My latest read has been, Letter To A Christian Nation, by Sam Harris. Harris, like Richard Dawkins, Daniel Dennett, and Christopher Hitchens, is in a class that's been called The New Atheists. These gentlemen all wrote books, many on bestseller lists, that attack and denounce religion. Their arguments include asking thought-provoking questions such as why a loving God would kill children and why so much abuse and violence occurs due to religious beliefs. Sam Harris's book intrigued me. He made a great number of valid points and arguments against Christianity. Atheism has never looked so tempting.

It would be easy to be an atheist. Ah, to live in the land where logic reigns. To live in a place where what is seen is what is true. We could still have morals, but we wouldn't have to deal with all of those pesky Bible verses that contradict one another and are so utterly confusing. Sarcasm aside, I can only see two real cons against the whole proposition — accountability and motivation.

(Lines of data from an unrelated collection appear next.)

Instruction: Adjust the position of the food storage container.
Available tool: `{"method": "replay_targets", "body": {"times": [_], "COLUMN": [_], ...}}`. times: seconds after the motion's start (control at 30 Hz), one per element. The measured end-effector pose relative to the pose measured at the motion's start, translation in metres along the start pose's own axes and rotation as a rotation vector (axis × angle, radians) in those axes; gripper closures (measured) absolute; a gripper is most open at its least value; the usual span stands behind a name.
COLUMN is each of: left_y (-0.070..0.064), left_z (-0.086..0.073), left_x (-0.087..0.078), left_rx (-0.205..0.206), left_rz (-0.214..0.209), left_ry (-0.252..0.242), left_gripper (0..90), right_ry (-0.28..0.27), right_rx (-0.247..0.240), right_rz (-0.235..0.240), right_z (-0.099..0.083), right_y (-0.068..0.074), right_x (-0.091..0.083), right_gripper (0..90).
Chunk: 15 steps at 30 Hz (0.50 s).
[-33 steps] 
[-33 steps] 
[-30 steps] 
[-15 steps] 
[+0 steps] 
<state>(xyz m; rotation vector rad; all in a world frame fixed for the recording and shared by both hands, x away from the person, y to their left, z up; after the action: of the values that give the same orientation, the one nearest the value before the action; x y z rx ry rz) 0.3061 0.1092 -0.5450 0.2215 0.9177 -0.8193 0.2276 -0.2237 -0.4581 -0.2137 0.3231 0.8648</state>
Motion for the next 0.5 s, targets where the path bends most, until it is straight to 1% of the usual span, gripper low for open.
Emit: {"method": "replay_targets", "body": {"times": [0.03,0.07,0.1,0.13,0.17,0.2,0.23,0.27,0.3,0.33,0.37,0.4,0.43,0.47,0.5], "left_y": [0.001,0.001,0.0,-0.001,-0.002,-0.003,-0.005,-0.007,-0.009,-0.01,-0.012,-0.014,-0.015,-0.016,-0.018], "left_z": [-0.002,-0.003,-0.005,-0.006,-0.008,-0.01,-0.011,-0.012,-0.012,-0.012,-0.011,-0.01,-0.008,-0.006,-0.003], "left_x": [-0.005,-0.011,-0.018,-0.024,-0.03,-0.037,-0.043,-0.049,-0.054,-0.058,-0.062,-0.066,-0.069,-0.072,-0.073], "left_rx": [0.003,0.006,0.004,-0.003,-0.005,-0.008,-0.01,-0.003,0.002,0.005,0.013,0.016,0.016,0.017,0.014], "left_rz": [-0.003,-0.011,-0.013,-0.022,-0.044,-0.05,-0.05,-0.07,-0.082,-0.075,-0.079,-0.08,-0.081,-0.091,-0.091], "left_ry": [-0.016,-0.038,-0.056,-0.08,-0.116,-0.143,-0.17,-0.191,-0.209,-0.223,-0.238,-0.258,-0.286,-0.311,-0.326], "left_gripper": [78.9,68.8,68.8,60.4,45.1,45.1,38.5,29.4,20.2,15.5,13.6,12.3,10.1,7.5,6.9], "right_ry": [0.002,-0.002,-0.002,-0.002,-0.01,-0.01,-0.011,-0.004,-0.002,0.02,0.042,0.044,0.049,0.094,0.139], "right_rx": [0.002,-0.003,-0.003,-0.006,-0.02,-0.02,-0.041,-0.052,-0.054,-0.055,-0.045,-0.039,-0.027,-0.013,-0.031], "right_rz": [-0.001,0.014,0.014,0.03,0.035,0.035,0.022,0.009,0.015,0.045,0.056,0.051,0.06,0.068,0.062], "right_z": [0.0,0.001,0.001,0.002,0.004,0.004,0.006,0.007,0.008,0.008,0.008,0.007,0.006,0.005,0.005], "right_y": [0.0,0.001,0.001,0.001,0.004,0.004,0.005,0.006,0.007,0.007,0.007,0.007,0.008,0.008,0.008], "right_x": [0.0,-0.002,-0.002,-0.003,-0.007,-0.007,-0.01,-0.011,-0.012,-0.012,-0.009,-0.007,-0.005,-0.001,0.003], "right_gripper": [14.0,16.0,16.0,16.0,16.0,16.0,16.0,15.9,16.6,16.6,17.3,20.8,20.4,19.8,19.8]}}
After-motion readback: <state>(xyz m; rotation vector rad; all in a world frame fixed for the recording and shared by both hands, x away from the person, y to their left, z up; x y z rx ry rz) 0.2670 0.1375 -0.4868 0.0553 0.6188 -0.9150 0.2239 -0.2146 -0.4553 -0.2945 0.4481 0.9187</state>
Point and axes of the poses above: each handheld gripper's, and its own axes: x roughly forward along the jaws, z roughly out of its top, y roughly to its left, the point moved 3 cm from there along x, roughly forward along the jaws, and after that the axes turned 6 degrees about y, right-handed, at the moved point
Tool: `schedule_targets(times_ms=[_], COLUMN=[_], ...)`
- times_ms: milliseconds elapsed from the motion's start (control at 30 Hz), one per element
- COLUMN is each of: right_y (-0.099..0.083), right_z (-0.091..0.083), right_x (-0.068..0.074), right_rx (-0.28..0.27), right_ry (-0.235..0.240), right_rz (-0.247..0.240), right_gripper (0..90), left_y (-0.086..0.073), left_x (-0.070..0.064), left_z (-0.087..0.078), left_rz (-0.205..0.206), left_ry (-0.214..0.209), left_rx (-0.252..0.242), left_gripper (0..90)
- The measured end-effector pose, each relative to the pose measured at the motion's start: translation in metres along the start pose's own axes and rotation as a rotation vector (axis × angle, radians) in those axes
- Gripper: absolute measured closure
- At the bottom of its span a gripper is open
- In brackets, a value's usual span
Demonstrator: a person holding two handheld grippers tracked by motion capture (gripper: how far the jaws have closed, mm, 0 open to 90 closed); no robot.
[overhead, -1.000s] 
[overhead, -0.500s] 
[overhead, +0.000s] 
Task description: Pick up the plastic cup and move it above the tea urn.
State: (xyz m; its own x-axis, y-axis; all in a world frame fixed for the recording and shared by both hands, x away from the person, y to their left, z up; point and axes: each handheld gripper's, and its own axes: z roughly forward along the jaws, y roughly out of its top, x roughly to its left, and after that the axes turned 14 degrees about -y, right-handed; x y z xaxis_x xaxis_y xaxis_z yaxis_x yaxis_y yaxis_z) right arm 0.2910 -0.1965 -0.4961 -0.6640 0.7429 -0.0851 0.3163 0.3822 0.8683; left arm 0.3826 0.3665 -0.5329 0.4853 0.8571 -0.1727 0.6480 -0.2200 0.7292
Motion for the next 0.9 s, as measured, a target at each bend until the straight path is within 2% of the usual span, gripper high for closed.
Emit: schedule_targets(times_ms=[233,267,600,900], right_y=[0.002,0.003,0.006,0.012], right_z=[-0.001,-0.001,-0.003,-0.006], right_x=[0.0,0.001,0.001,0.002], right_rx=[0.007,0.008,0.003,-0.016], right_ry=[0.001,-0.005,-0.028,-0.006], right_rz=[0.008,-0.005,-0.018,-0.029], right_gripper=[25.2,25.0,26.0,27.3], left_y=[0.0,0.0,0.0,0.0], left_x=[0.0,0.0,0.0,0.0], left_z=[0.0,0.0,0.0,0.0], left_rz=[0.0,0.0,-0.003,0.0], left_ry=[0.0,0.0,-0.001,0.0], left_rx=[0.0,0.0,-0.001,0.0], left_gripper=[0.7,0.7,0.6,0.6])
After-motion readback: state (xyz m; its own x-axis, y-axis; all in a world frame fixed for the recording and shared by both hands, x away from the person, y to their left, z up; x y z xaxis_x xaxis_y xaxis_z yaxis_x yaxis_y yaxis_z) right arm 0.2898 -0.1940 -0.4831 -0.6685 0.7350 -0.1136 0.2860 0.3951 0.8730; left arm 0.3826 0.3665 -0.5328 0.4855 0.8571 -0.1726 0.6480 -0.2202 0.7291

I work in the ministry field — some days for better, some for worse. Today was a better. I saw the validity in what I do. I saw another reason for belief in the unseen God that I follow. As a coworker and I were on our way to help a local resident with a chore, I felt a lack of motivation for the task. It was a busy day and I had more important things to do — at least I thought so. The resident we were to help is a widow and my coworker happened to point that out, in reference to Jesus's teaching about caring for the widows and the orphans. And like an uppercut to the jaw, the reality of her statement hit me. "Yeah, that is our job," I thought. Even as a Christian who works in the field of ministry, I was having trouble following the commands that I'm supposed to model.

Later this question arose: If I, as a Christian, struggle to do good things in this world, how would I ever do those good things as an atheist? I'm not suggesting that atheists are immoral people who don't care about helping others. I'm just stating that, without the accountability of my faith, I would have a hell of a hard time finding the motivation to help people in need.

At the end of the day, how do I come to terms with the enticing logic of atheism and the beautiful absurdity of faith? Some days the historical evidence and apologetics of Christianity prove to be enough. Some days I struggle as the logic and reason of atheism grabs at my will. In the end, it comes down to who I want to be. And, ultimately, faith is the helping hand I need toward that destination.